The most popular meme in the stock market today is that as oil moves so do equities. It has gotten to the point where pundits and prognosticators think this is obvious. Does that mean that that when oil sells off there are algorithmic programs designed to sell stocks now? I can’t answer that.
What I can do is take a look at the relationship between oil and stocks though. With real data. The chart below looks at the ratio of the price of the oil ETF (N:USO) to the S&P 500 ETF SPY since oil prices started their rapid fall in July 2014. If you cannot make it out the ratio is the red and green line trending lower. Also on the chart is the SPY performance over this time, and the performance of the oil ETF itself.
It might just be me, but it appears that the price of the Oil ETF USO (yellow line) is pretty highly correlated to the ratio between oil and stocks. Also the SPY seems to be moving mostly sideways, unperturbed by the machinations of oil or the ratio. If you see something different let me know.

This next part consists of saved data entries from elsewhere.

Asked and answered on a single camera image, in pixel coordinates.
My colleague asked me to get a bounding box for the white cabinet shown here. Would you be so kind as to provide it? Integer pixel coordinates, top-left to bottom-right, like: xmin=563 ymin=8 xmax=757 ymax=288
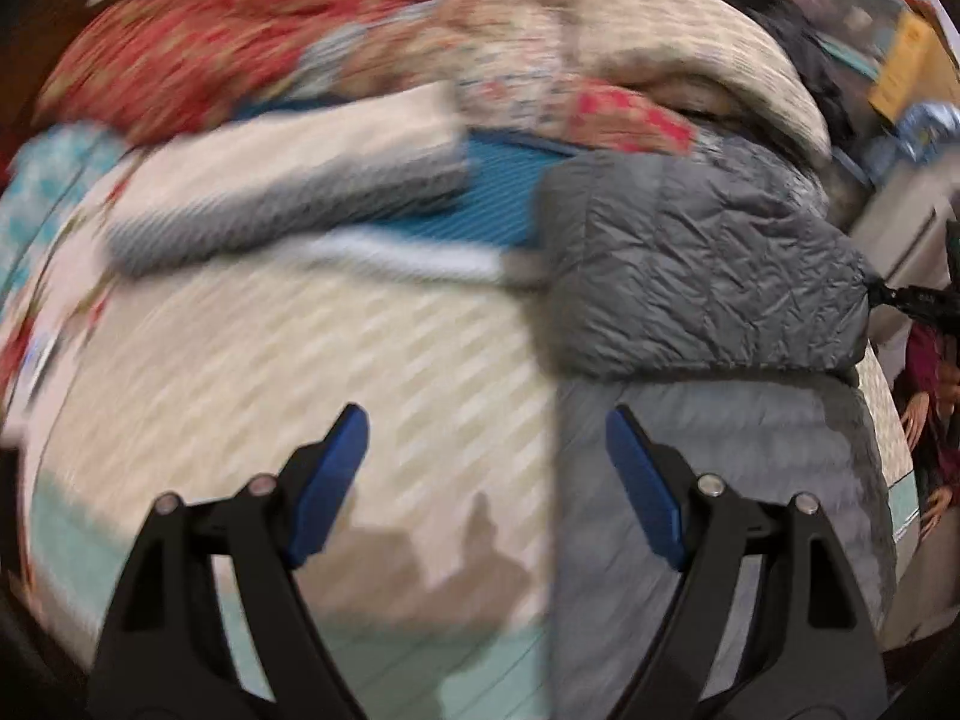
xmin=850 ymin=154 xmax=958 ymax=288

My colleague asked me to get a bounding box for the bystander hand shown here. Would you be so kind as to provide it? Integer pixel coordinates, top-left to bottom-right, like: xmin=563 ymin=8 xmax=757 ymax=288
xmin=900 ymin=392 xmax=929 ymax=450

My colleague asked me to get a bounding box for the red floral patchwork quilt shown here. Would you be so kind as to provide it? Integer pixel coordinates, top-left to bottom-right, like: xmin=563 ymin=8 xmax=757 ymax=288
xmin=32 ymin=0 xmax=827 ymax=166

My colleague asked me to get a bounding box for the grey puffer jacket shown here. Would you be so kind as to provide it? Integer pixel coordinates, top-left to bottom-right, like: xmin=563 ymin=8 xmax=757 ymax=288
xmin=535 ymin=151 xmax=896 ymax=718

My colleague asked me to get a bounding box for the patterned teal beige bedspread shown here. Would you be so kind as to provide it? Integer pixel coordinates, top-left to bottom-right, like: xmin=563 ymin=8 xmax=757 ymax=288
xmin=13 ymin=127 xmax=921 ymax=720

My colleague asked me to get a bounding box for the person in maroon jacket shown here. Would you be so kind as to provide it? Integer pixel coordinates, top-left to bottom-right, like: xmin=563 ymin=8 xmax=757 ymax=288
xmin=895 ymin=322 xmax=958 ymax=539

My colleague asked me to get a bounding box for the teal white lattice pillow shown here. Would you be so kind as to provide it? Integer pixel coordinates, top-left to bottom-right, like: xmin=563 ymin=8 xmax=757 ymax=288
xmin=2 ymin=122 xmax=128 ymax=304

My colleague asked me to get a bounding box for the cream printed folded blanket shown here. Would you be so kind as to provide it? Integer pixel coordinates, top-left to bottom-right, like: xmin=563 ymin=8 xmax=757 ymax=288
xmin=574 ymin=0 xmax=832 ymax=167

So as stocks move sideways oil is falling and the ratio of oil to stocks is falling in lockstep with oil. This does not appear to be a strong correlation, or any correlation for that matter.

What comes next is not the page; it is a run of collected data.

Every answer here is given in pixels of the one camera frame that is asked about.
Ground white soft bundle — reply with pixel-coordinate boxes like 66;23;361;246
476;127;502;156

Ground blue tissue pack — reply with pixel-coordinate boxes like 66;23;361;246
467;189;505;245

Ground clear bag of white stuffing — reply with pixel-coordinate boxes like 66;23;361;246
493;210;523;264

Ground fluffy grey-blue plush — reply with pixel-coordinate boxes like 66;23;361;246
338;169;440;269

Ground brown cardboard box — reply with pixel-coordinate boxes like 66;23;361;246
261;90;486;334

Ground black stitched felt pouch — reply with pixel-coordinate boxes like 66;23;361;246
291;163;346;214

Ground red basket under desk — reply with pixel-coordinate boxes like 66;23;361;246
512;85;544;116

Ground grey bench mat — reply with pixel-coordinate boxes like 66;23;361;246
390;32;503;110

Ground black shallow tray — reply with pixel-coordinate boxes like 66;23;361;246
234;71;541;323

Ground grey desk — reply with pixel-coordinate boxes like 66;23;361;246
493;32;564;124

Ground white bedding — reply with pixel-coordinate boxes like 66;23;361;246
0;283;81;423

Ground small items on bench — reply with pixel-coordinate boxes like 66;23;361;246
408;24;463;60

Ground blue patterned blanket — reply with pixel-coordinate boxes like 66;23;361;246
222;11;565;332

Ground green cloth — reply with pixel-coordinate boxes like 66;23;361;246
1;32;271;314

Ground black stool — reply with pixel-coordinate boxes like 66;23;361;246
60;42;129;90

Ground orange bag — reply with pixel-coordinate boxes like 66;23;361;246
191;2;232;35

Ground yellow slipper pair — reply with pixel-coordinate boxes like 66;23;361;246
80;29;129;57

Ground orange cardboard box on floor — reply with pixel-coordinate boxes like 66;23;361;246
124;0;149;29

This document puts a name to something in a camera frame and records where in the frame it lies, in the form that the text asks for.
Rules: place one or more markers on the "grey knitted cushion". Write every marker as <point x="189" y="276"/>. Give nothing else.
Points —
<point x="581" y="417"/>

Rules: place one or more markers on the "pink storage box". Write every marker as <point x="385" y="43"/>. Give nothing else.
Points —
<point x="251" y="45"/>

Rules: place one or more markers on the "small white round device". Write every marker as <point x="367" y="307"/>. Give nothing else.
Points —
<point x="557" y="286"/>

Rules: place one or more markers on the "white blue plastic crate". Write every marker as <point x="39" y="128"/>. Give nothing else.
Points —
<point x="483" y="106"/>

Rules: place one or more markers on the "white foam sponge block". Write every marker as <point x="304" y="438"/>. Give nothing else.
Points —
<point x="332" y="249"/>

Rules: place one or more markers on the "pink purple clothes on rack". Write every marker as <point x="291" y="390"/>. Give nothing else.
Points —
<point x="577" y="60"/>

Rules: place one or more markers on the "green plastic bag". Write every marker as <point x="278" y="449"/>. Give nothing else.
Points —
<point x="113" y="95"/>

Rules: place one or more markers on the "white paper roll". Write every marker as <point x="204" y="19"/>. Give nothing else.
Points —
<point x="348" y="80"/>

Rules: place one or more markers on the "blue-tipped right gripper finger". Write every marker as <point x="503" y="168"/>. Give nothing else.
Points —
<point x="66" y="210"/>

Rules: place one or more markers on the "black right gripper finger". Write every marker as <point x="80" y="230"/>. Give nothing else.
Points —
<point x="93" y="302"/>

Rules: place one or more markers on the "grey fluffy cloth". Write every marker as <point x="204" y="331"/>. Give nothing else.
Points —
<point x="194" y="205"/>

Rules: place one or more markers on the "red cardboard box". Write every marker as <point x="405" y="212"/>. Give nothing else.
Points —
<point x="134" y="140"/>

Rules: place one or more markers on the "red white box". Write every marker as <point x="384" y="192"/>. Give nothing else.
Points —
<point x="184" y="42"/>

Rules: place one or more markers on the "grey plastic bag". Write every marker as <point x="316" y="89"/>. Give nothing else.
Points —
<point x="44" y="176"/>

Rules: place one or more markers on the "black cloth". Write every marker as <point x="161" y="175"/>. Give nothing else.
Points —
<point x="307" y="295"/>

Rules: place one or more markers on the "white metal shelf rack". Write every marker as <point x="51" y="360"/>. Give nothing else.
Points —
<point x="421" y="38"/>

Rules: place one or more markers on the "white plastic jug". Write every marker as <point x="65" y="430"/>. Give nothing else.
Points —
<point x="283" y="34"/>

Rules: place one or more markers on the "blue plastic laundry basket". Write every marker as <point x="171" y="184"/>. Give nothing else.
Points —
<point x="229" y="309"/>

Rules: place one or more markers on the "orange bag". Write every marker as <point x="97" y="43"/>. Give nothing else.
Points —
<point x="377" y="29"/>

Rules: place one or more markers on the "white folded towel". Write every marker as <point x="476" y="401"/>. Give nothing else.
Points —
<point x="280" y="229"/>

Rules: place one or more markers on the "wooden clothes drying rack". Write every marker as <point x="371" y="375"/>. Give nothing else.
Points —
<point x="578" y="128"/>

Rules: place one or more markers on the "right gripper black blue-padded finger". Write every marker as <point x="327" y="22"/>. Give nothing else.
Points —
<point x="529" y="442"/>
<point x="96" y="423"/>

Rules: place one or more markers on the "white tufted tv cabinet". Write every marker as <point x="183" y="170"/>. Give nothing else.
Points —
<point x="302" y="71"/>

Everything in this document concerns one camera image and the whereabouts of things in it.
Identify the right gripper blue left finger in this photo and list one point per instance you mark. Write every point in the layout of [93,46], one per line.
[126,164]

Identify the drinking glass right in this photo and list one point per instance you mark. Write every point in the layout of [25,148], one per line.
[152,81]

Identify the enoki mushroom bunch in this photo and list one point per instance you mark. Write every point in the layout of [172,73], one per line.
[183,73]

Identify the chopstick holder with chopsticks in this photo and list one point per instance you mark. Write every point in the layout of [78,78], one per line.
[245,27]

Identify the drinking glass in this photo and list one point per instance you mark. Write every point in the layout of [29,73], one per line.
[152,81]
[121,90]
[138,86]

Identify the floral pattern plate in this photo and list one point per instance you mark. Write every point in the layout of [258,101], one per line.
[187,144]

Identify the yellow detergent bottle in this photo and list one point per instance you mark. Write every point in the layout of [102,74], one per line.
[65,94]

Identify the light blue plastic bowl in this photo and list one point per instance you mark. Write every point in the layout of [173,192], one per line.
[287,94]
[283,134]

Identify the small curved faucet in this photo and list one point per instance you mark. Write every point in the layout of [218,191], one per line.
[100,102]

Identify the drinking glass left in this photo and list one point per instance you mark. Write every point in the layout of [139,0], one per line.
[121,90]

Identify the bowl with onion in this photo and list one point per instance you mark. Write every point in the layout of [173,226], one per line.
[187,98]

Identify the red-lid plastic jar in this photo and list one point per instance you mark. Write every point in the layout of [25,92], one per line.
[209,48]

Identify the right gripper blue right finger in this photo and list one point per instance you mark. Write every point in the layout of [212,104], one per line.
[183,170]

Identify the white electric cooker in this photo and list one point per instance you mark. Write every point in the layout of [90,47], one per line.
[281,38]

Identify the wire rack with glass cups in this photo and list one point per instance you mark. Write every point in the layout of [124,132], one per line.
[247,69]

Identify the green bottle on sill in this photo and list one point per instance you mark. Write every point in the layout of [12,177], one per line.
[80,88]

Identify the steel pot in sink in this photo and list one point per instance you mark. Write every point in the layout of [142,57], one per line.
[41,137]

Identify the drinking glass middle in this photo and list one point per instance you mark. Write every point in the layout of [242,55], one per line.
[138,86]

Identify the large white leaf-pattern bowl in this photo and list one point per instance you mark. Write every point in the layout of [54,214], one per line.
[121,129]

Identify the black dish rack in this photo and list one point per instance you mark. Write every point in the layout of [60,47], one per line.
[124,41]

But maybe it is just a more recent phenomenon. Focusing on the last 3 months, in the chart below, does not really change the picture much. There now appears to be a short-term correlation in direction. As oil falls over the three months stocks have fallen too.
Is it a predictable, day-to-day correlation? It starts to appear so to me, but hey I am not a rocket scientist. Knowing the directional correlation sure might help. But I find it curious that as the meme became more entrenched, the directional correlation came to be.
Will it take a predictability in the magnitude of the swing to put an end to the algorithms trading this way as new ones try to front run the changes? Or will everyone finally get bored and end this meme?
If you are trading based on this correlation I urge you to look again at the top chart. The connection between oil and the market is the outlier, not the norm. Manage risk for the time that changes.